Update: it's a good idea to force logout only after N minutes the user is idle. You can get the idea and link to source code in jQuery idleTimer plugin article by Paul Irish. Unfortunately, demo does not work.

1
  • this is a good idea, complementary to what J.Chin Asked for. But I'm pretty sure it would be safer on the server side (in PHP then). Ben Then JS could still be used in order to hide still opened page
    – Christian
    Commented Feb 9, 2013 at 9:10
1

You can programatically logout a user in Wordpress by calling the wp_logout() function.

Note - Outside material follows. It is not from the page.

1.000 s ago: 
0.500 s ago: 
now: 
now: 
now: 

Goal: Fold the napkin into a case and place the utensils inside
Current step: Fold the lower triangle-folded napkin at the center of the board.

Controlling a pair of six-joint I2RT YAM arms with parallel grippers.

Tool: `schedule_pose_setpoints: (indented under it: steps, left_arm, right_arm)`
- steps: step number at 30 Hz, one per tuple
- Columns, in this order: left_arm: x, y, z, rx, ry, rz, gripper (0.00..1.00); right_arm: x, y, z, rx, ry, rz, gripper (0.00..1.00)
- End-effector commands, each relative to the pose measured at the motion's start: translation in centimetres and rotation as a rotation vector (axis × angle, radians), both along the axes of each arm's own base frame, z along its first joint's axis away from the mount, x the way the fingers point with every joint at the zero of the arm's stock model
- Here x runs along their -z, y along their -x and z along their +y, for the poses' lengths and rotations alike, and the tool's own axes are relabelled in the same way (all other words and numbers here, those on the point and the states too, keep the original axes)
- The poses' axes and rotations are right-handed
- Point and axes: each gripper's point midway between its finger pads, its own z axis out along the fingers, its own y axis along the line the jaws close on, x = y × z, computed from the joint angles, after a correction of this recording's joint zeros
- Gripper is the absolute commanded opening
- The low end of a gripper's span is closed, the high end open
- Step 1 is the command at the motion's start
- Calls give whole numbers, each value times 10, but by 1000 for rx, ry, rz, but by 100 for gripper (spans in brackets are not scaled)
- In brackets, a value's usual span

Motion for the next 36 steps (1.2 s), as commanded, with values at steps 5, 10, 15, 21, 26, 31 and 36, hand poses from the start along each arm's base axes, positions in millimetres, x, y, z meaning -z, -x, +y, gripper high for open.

To apply this to your 4 hour rule, consider the following code:

function user_update_login($login) {
    // function fires when a user logs in

    global $user_ID;
    $user = get_userdatabylogin($login);

    // save the current time when the user logged in
    update_usermeta( $user->ID, 'last_login', time() );
}
add_action('wp_login','user_update_login');

function check_time_limit() {
    // populate the user objects
    get_currentuserinfo();
    global $user_ID;

    // only run if the user is logged in
    if($user_ID) {
        // get the last login time
        $last_login = get_user_meta($user_ID, 'last_login', TRUE);

        // if the current time is greater than the last login
        // + 14400 seconds (4 hours) the user will be logged out
        if(time() > ($last_login + 14400)) {
            wp_logout();
        }
    }
}
check_time_limit();

Putting this code in your functions.php file will log ALL users out after 4 hours. You could also move the call to check_time_limit() anywhere within your theme if you only want this rule to apply to specific pages etc.

3
  • no because it only fires if $user_ID is set, i.e the user has to be logged in again before the check will run and thereby the last_login meta value will be updated first. works fine for me.
    – tobbr
    Commented Feb 9, 2013 at 11:05
  • yes, after another 4 hours, thats the whole point.
    – tobbr
    Commented Feb 9, 2013 at 11:11
  • lol, my mistake, going to delete it Commented Feb 9, 2013 at 11:11
0

You can simply use a plugin named WP Login Timeout Settings. you can set timeout for the loggedin user to re-login.